Abel’s 4000 Albums That Matter: Part Thirty-Five
The World Cup is still raging and good grief, this is beginning to look like a poorly scripted sitcom. I don’t mind overtime but I get a little antsy in the pantsies when that shit starts happening in every game. I smell rats.
Like last week, I’m dialing this one in ahead of time. I’m writing this last Thursday. I am the disembodied voice of Abel’s past, I’m his antic disposition and I am full of it. This will be brief. Since I decided to become my own boss temporarily, there just doesn’t seem to be that 25th hour lying around anymore.
But I am happy and happiness is something that I had amazingly forgotten how to enjoy. Okay, now to relive some highlights and see patterns of FIFA incrimination in these matches. Great, so now I’m happy and paranoid. Julia Louis-Dreyfus. You, you go listen to some records. El disco es cultura.

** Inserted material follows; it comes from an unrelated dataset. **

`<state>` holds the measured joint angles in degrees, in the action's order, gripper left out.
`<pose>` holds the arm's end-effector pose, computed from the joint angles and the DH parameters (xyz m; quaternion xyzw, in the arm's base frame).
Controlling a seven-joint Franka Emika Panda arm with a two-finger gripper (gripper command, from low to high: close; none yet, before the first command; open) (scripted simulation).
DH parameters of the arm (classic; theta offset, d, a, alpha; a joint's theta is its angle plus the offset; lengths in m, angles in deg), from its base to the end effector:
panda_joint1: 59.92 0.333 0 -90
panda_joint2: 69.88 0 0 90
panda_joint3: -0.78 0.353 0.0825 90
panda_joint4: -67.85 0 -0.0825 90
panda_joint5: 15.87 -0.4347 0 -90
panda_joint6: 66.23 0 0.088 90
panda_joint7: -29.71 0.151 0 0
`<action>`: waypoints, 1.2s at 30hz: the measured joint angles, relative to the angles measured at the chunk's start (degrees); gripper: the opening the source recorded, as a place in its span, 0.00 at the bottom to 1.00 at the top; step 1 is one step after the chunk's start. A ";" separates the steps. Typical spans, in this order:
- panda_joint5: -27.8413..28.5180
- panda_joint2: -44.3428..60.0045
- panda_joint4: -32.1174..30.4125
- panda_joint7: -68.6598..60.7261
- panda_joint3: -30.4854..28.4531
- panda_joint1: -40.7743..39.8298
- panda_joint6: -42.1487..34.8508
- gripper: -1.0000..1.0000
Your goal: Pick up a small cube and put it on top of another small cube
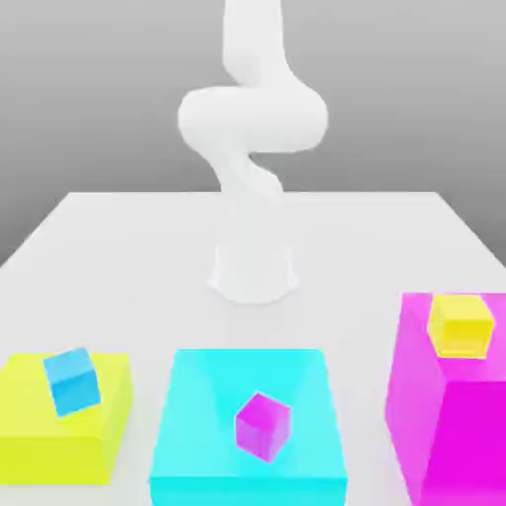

621. The Evens – S/T. Ian Mackaye and Amy Farina hit on some gold back in 2007 with this phenomenal record. It feels like I’ve spoken about it before but you know, it is pretty good. So good I’ve had it on repeat for the last three hours. It’s oddly soothing and Ian’s guitar-work is palpable yet subjected to Amy’s drums. I guess this is musical symbiosis. It is weird how the follow-up album, Get Evens, has been a harder listen to get into. Maybe I need to focus. Maybe one day I’ll figure it out. But that’s dubious at best while these little listicles of mine continue.
622. Ozma – Rock and Roll Part Three. I don’t get what triptych it is that they are trying to get at but I do know that it is not an entirely unpleasant album that could’ve probably relied less on emotions and maybe more on applied mathematics. I got this in a dollar bin at a record shop in Tampa a few years ago when my brother lived there. That was a fun trip.
623. Charanga Cakewalk – Lotería de la Cumbia Lounge. Back in the early ‘00s, my friend Tim Den ran a really good website called TransformOnline.com. It was so good it kinda gave Pitchfork back then a run for its money. Pitchfork though, soldiered on and became what it is today which is open to opinion and interpretation while Tim quietly folded his after a pretty remarkable run. I was lucky enough to be trusted by him to write reviews and I blame my caustic pedantic-ness and overall musically-anti-social behaviors on my tenure there. They should’ve never given me a pulpit to speak from. It was a pleasant experience and I’d get really funky and fun albums to muse over like this little ditty of Latin, rock, funk, cumbia and electronica that feels good on its own or in the middle of a late ‘90s Beck album. You tell me. I’m more restrained these days but I’m still on that downward spiral of pretentious assholeness.
624. Estelle – Shine. Whatever happened to this delightful British chanteuse? One of the few instances in which a song would come on in the club and I wouldn’t mind was her “American Boy” song. So I went out and bought the album like a dope-fiend only to find out and rather pleasantly so, that the rest of it is really good. Beginning to end listenable. I wish I took more leaps like that. I’m thinking of getting some public funding going. Kickstart me.
625. Ladysmith Black Mambazo – Shaka Zulu. I have a really bad habit of doing, rather, committing stupid shit in my life with overbearing authority. I can’t think of none dumber than that time I got into an argument with some dude at a bar concerning the Zulu name origins of Afrika Bambaataa and really getting heated over this album’s existence as proof. Like Afrika Bambaataa and this South African choral group was the same person/group. Geez I’m a dolt. Now well into their fifth decade performing, this here album from 1987 is a good entry level recording produced by Paul Simon. Check it out and refrain from following in some of my footsteps.